口腔外科|口腔や顎の腫れや膿

口腔や顎の腫れや膿

顎骨骨膜炎

歯を悪くしたまま放置しておきますと、歯から入った細菌感染が上顎や下顎に波及し、顔が腫れてきます。腫脹発赤だけでなく、発熱も認められ、口が開かなくなったりします。上顎の場合には目が開かなくなることもあります。

顎骨骨膜炎
顎骨骨膜炎の症例

顎下部、頚部蜂巣炎

胸の縦隔炎 蜂巣炎とは、細菌感染が組織間隙に波及した進展性の化膿性炎症のことを言います。本症例では、顎下部から頚部にかけて強い発赤腫脹が認められ、入院下での点滴治療が必要となります。胸にまで進展した場合には、重篤な状態としてとらえなければなりません。原因は長期間放置した悪い歯と全身の免疫力の低下にあり、炎症が消退した後、原因の歯は抜歯しなければなりません。

顎下部、頚部蜂巣炎の症例
顎下部、頚部蜂巣炎の症例

薬剤性顎骨壊死

近年、骨粗鬆(コツソショウショウ)症や癌の骨転移に対して投与されるビスホスホネート製剤の副作用によって引き起こされる顎骨骨壊死が増加し問題となっています。ビスホスホネート製剤には点滴薬と内服薬があり、むろん点滴薬の方が強い副作用を示します。点滴薬には、オンクラスト、テイロック、ビスフォール、アレディア、ゾメタなどがあり、内服薬には、ダイドロネル、フォサマック、ボナロン、アクトネル、ベネットなどがあります。症状としては、写真のように顎骨の周囲が腫れたり、膿が出たり、痛んだり、骨が露出したりします。重症になりますと、顎骨の切除が必要になります。内科や整形外科で、骨粗しょう症注意レベルの患者さんに予防として投与されている場合もありますので、本当に必要な薬かどうかを担当医に確認する必要があります。

薬剤性顎骨壊死
薬剤性顎骨壊死の症例

歯性上顎洞炎

上顎骨には上顎洞と呼ばれる大きな空洞が存在し、人によってはこの空洞の中に歯の根の先端が突出している場合があります。このような人の場合、歯を悪くしますと細菌が上顎洞にまで広がり上顎洞炎をおこします。上顎洞炎は耳鼻科で言う蓄膿症と同じものです。要するに蓄膿症は鼻だけが原因で起こるのではなく歯が原因でも起こります。最近では、歯科用コーンビームCTの普及により、この歯性上顎洞炎が従来考えられていた以上に多いことが分かってきました。
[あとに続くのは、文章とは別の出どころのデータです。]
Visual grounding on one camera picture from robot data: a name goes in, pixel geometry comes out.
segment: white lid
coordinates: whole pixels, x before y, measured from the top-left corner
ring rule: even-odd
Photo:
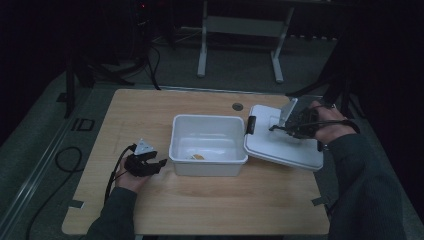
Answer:
[[[253,134],[244,137],[244,148],[252,157],[318,171],[323,166],[323,153],[317,150],[315,139],[296,139],[285,131],[269,128],[279,123],[280,109],[255,105],[250,116],[256,117]]]

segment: dark background
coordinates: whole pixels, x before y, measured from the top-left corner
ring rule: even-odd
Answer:
[[[118,58],[134,57],[125,54],[128,49],[122,42],[129,38],[131,16],[136,15],[127,14],[131,13],[127,7],[117,8],[117,2],[125,6],[133,3],[1,1],[0,144],[45,87],[64,71],[70,49],[78,49],[99,62],[113,63]],[[158,2],[165,8],[169,4],[169,1]],[[166,20],[177,28],[199,27],[201,2],[174,0],[172,14],[164,14],[163,19],[172,16]],[[238,2],[231,6],[231,13],[258,14],[248,4]],[[337,72],[349,68],[354,73],[352,91],[358,95],[367,119],[423,220],[424,5],[418,0],[375,0],[362,4],[367,10],[298,6],[289,34],[304,35],[306,39],[339,38],[328,69]],[[219,5],[212,10],[225,13],[228,9]],[[350,16],[353,20],[347,24]]]

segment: table top
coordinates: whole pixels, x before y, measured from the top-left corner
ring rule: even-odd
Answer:
[[[240,116],[247,122],[256,104],[280,108],[282,95],[129,90],[116,91],[74,200],[62,225],[67,234],[85,234],[99,217],[106,185],[122,151],[143,138],[168,158],[172,121],[178,114]],[[235,111],[234,103],[243,110]],[[188,177],[174,172],[171,160],[139,193],[136,234],[277,235],[326,234],[320,193],[310,171],[249,157],[237,177]]]

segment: metal frame
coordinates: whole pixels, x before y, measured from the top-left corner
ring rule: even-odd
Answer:
[[[220,16],[208,16],[208,1],[203,1],[203,21],[202,21],[202,46],[200,49],[199,66],[197,76],[206,75],[207,45],[206,37],[208,32],[233,33],[242,35],[278,37],[278,45],[271,51],[271,61],[274,68],[275,80],[278,83],[284,81],[281,71],[279,56],[286,38],[290,20],[293,16],[294,7],[290,7],[285,21],[254,20],[244,18],[230,18]]]

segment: small white object
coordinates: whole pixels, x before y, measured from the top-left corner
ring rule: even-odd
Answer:
[[[137,148],[134,151],[134,155],[140,155],[143,153],[153,152],[155,149],[144,141],[142,138],[138,141]]]
長期間放置し悪くしますと、手術が必要になりますので、早目の対処が必要です。

上顎洞粘膜に炎症
歯の根の先端の病巣によりその上にある上顎洞粘膜に炎症を起こしています

外歯瘻

悪い歯を長期間放置しますと、顎骨から皮膚に孔を形成し、顎骨内で形成された膿が皮膚表面に排出されます。この段階で処置を行えばいいのですが、それでも治療をせずに放置しておきますと、膿を出す通路にはしっかりとした壁が形成されホースのようになり、自然には消失しないものとなります。この場合には、原因の歯を抜歯するだけでなく、ホース状のものも摘出する必要があります。